The Real Cuba Inspires More Terror Than any Halloween Witch

The whole place, like so many other premises these days, is decorated, like they do in America, to celebrate the night of the witches. (14ymedio)

14ymedio bigger14ymedio, Juan Diego Rodríguez, Havana, 28 October 2022 — This weekend, customers of the private restaurant Rey & Gaby (on G y 25th, El Vedado) are being welcomed onto the premises by a special ’doctor’. He wears a white hospital gown, but all splashed with red — resembling bloodstains and guts hanging out of his body. The whole place is decorated, like many other premises on this date in the calendar, in the way they do it in America — to celebrate the night of the witches, Halloween, on 31 October.

Skulls, cobwebs, scary clowns, vampires… all made from paper maché, even the round pumpkins, which are native to the neighbouring country to the north, with their terrifying faces carved by hand, but which are non-existent on the island.

It’s clear that they’ve gone to town with the decorations at Rey & Gaby, but what’s really scary is the reality which is everywhere. Firstly, their prices — one piece of cheesecake, another distinctly American product, costs more than a thousand pesos: enough to bring on a heart attack in even the most stoical of people.

In the same restaurant, it’s the ‘hipbreaking’ transport inspector who is more feared — pushing crowds of people onto buses, like tins of sardines.

For months now, the population has seemed guarded, when not short-tempered or straight out violent.

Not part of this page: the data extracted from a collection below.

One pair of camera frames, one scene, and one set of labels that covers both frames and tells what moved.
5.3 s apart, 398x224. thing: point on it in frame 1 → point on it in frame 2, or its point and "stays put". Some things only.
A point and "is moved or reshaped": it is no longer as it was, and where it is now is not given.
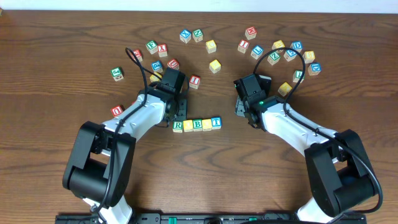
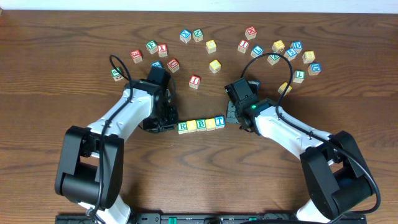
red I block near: (194, 81) stays put
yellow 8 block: (308, 56) stays put
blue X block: (185, 35) stays put
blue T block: (216, 122) is moved or reshaped
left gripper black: (181, 108) → (162, 123)
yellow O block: (188, 126) is moved or reshaped
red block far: (250, 33) stays put
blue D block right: (314, 69) stays put
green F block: (152, 46) stays put
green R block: (177, 126) is moved or reshaped
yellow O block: (206, 125) is moved or reshaped
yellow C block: (211, 46) stays put
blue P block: (157, 66) stays put
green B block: (197, 125) is moved or reshaped

Further out, the ruined houses of what used to be the richest neighbourhood of the capital rise up threateningly, columns in precarious equilibrium, faded and worn facades, invaded by the wild vegetation.

Even worse, in recent months the darkness caused by planned power cuts has increased the tension in the streets: the gloom being favourable to all kinds of assailants, much more alive than any zombies.

And all that’s not to mention the horror stories that run around the suburbs. According to one, in some areas of the city there are these two certain police cars, in reality unmarked vehicles, that turn up by surprise at the street corners where street-sellers are to be found, and, with no pity, fines of thousands of pesos are handed out.

Even more sad than souls in purgatory are the relatives of the thousands and thousands of Cubans who have abandoned the island over the last year in an unprecedented exodus, leaving behind them nothing but ghost towns.

Certainly, in current times, Cuba is itself more terrifying than any Halloween witch.